Now imagine that you and 99 friends separately book flights between two cities in a less dense area of the air network, say between Sydney and Cape Town. You’d quickly notice that many more of your friends fly the same route. In fact, you and your friends will likely all end up having a layover in Johannesburg. Why? Because Cape Town is at the fringes of the air travel network, and so your route options are limited.

Looking at it this way, the air travel route map tells us something different. These are not the busiest routes because air travel in those areas is more popular. Instead, these are the busiest routes because they are choke points in the global air network. Cape Town is a popular destination, but to get there you have to go through Johannesburg. Osaka is a major city, but you have little choice but to go through Tokyo. On the flip side, the reason the US and Europe do not appear on the map is because their air travel networks are dense: people trying to get somewhere have many routes to choose from.

Why am I telling you this? Because at Ushahidi we deal with data — gathering it, cleaning it, managing it, and most important of all, understanding it. Without understanding, there can be no impact, and around here we are all about creating impact.

So over the years we’ve learned to not rush to conclusions with data — whether crowdsourced election monitoring or citizen feedback — but to think carefully about it: how variables are defined, what assumptions are made, and how it is collected. We’ve seen that by approaching data with a critical eye, we can discover the amazing stories waiting to be told.

One Response to “Thinking about Data, Fast and Slow”

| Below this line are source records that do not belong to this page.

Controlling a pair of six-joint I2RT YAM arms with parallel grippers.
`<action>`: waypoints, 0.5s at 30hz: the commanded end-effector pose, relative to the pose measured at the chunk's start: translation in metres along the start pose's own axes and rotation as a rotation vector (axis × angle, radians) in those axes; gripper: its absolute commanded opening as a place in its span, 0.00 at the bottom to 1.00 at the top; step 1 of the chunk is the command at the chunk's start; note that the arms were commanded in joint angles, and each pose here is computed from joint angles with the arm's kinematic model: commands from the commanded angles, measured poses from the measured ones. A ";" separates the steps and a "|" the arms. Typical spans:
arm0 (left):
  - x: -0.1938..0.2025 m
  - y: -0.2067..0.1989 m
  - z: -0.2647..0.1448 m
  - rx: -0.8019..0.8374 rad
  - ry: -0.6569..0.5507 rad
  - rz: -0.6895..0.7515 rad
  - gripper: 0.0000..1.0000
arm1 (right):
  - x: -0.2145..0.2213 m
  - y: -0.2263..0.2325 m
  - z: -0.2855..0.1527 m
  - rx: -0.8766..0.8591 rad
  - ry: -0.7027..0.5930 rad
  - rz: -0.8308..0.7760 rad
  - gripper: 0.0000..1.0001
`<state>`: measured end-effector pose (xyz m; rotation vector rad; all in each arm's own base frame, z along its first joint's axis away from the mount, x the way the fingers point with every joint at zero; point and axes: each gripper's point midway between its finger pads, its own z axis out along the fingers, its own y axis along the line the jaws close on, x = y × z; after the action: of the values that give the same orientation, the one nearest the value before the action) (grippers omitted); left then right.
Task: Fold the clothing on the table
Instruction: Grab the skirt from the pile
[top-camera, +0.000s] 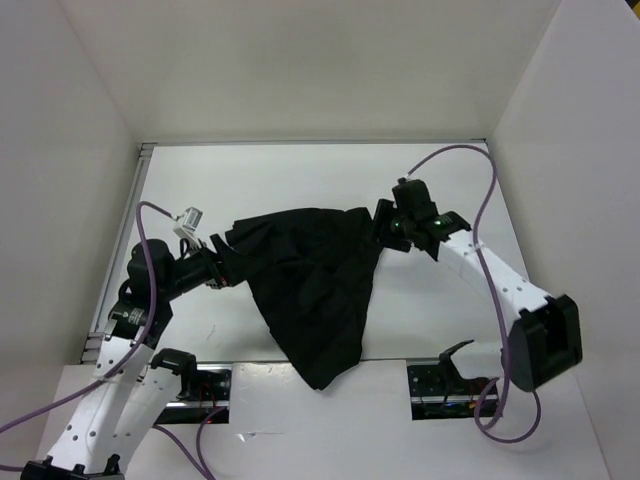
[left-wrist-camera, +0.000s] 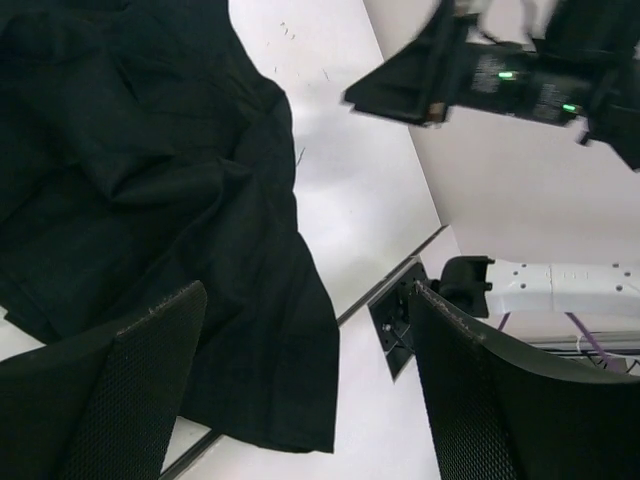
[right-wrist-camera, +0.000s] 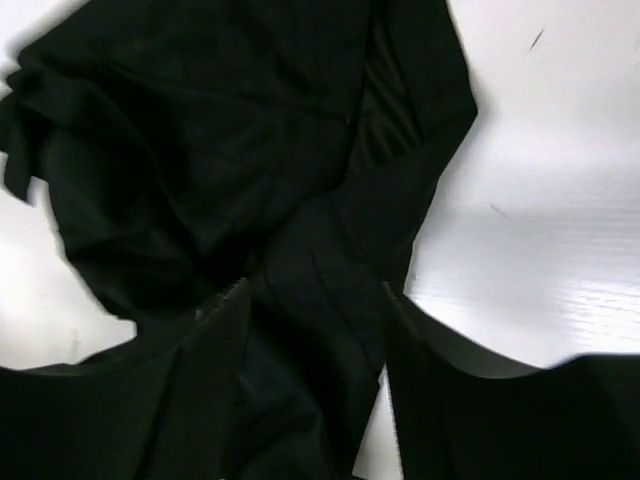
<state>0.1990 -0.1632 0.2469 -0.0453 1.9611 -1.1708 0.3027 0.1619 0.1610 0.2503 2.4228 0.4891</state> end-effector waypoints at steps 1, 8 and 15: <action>-0.018 -0.019 -0.007 0.033 -0.058 0.093 0.89 | 0.051 -0.005 0.032 0.040 0.234 -0.028 0.57; -0.017 -0.020 -0.011 0.028 -0.066 0.086 0.89 | 0.084 -0.034 0.074 0.353 0.294 -0.225 0.47; -0.015 -0.020 -0.015 0.021 -0.072 0.076 0.89 | 0.063 -0.036 0.077 0.414 0.219 -0.276 0.47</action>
<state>0.1930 -0.1579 0.2549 -0.0348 1.9305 -1.1328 0.2759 0.1781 0.0322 0.0255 2.8102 -0.0258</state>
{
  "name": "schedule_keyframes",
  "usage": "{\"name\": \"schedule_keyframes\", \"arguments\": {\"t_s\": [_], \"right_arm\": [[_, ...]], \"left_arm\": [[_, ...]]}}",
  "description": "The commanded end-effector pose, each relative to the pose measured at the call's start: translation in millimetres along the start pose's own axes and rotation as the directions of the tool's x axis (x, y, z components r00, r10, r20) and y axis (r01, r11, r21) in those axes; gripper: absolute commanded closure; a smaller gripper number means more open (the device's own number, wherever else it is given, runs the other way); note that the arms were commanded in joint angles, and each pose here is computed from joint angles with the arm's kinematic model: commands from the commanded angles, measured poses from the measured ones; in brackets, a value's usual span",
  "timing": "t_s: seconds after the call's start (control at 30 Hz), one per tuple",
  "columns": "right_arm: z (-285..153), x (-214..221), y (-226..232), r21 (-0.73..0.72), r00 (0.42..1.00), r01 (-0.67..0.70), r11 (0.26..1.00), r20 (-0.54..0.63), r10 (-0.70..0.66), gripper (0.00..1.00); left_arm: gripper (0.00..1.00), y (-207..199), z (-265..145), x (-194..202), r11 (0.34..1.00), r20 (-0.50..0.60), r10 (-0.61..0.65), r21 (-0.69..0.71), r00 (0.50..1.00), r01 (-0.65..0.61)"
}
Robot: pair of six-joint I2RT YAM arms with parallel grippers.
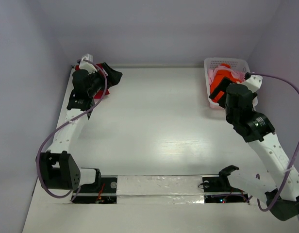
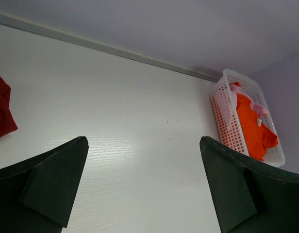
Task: Fold and stack the t-shirts
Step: Neatly place the folded tshirt to the corner
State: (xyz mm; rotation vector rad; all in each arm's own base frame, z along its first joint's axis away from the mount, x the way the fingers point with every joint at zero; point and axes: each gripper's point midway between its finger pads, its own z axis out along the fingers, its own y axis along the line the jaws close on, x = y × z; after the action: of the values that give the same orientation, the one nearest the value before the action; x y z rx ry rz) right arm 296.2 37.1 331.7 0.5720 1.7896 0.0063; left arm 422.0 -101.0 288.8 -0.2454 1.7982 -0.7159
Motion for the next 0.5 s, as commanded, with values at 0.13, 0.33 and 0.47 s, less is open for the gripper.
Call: {"name": "schedule_keyframes", "arguments": {"t_s": [0.13,0.33,0.47], "right_arm": [[-25.1,-20.4,-1.0,-0.074,0.998,-0.049,0.996,0.029,0.051,0.04],[-43.1,-31.1,-10.0,-0.090,0.996,-0.081,0.993,0.032,0.084,0.00],[-51.9,-37.9,-17.5,-0.097,0.994,-0.089,0.991,0.056,0.094,0.00]], "left_arm": [[0.01,-16.8,-18.0,-16.6,0.999,0.071,0.028,0.021,0.997,-0.029],[0.01,-19.3,-23.1,-18.8,1.000,0.081,0.016,0.021,0.997,-0.017],[0.01,-20.5,-26.5,-21.0,1.000,0.090,0.020,0.020,0.996,-0.022]]}}
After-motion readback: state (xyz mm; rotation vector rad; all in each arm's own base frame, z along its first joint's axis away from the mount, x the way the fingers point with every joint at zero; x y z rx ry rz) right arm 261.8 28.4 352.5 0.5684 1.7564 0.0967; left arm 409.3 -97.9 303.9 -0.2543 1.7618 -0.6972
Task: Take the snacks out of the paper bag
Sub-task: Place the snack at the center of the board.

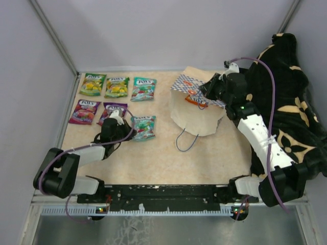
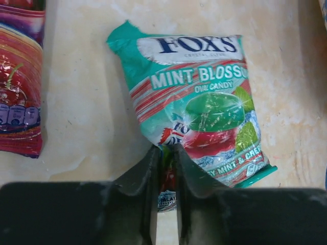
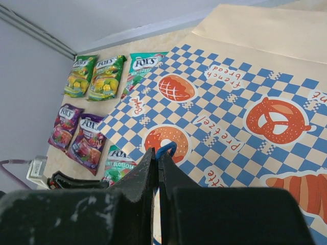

  1. Great description of the complexities of data work. It is worth saying that the temporality of the data is also very important…The VS air network map uses simplistic summary stats (total number of passengers for the year 2012) rather than avg/median passengers per flight, per route, between regions, etc. So the network nodes (airports) edges (flights) and weight of edges (numbers of flights) are all part of the equation. However large cites are both higher populated as well as more dense—so they are better connected but most have a number of airports including in nearby regions far away from the metro area. The VS air route map is flat (one dimesnional) meaning that it is a snapshot of a period of time based on single metrics (sum of passengers) and apparently at the city level. Air travel is largely time-based so a better way to visualise it might involve something like a heat map based on median numbers of passengers per day by region, not city/metro.